Alcuni aceti vengono aromatizzati addizionandoli di estratti aromatici naturali di erbe (basilico, rosmarino, salvia ecc.) o di frutta (lampone, limone) e lasciandoli riposare il tempo necessario perché acquistino le caratteristiche sensoriali degli aromi aggiunti.
Tritare il prezzemolo e mescolarlo a freddo a tutti gli altri ingredienti;
far bollire il tutto per 5 minuti;
servire.
Varianti:
Il passato di pomodoro non è contemplato in molti ricettari, dove è sostituito da brodo di carne ed è prevista l’aggiunta di uvetta, pinoli e, talvolta, di amaretti sbriciolati e di farina per legare la salsa.
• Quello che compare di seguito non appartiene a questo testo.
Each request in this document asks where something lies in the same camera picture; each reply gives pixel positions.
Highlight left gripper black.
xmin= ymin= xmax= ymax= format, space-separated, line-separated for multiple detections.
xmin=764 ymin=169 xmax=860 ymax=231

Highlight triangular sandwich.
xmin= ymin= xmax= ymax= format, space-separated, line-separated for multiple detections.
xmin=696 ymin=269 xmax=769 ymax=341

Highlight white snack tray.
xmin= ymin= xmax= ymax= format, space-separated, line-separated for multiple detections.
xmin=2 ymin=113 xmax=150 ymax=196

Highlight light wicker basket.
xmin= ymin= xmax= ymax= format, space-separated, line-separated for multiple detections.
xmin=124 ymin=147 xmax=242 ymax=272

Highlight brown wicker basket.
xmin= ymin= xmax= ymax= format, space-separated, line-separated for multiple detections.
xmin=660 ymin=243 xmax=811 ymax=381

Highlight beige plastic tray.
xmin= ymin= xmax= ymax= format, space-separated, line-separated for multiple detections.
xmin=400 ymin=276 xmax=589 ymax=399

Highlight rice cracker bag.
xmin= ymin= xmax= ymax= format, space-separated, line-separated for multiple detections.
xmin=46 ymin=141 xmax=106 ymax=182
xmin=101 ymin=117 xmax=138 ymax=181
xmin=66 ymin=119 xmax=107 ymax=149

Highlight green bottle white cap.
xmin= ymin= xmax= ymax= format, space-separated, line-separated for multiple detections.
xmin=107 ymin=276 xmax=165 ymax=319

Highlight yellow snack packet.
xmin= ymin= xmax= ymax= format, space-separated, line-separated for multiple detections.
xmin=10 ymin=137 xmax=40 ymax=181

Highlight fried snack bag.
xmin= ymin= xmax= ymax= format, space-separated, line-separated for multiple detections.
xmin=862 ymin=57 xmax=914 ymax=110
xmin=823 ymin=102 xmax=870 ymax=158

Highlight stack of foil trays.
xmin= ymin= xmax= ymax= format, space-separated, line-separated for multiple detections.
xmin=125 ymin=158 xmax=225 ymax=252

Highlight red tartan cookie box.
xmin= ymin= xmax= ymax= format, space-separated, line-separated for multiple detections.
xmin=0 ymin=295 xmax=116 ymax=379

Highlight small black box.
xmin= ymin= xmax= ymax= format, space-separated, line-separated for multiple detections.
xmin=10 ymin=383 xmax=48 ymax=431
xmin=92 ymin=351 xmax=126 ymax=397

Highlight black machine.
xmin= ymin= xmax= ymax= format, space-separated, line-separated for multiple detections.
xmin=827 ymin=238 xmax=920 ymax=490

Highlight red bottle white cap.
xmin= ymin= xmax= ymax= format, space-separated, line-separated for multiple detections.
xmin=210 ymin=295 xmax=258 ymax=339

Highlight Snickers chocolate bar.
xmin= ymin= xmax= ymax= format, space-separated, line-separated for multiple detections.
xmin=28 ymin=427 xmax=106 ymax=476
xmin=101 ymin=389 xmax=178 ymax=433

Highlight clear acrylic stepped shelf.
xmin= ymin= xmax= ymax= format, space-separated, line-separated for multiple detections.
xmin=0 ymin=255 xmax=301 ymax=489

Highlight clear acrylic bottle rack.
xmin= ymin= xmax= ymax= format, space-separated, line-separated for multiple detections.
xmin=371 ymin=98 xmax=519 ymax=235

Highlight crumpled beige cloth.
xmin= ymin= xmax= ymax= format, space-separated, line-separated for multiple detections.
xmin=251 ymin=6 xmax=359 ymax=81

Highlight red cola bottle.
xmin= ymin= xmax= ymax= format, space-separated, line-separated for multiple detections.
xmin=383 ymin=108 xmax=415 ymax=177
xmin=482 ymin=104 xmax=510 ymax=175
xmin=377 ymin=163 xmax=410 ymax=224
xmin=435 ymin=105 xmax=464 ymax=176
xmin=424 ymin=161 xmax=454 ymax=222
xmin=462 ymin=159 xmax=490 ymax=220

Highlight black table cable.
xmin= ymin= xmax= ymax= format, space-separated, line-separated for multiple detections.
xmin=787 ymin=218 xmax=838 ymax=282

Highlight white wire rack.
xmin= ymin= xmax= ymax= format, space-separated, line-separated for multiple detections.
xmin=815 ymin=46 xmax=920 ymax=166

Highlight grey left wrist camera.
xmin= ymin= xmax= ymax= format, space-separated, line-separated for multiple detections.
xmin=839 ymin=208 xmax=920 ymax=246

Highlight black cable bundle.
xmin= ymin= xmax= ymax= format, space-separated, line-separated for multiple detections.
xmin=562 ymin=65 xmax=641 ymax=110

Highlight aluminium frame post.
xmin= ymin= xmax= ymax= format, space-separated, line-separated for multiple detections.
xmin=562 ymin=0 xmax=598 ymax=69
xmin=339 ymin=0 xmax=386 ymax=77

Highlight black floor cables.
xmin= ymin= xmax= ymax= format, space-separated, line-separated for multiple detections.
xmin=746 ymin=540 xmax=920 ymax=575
Nelle indicazioni de Il nuovo cuoco milanese non si trova il prezzemolo né l’olio, sostituito dal burro, e compare poca scorza di limone.
Anche il procedimento può variare: si fa caramellare lo zucchero per poi scioglierlo nell’aceto e aggiungervi infine gli altri ingredienti.
La salsa agrodolce si accompagna ai lessi e alla cotolette fredde.
I vini indicati sono il Barbera e la Bonarda dell’Oltrepò, giovani e fragranti.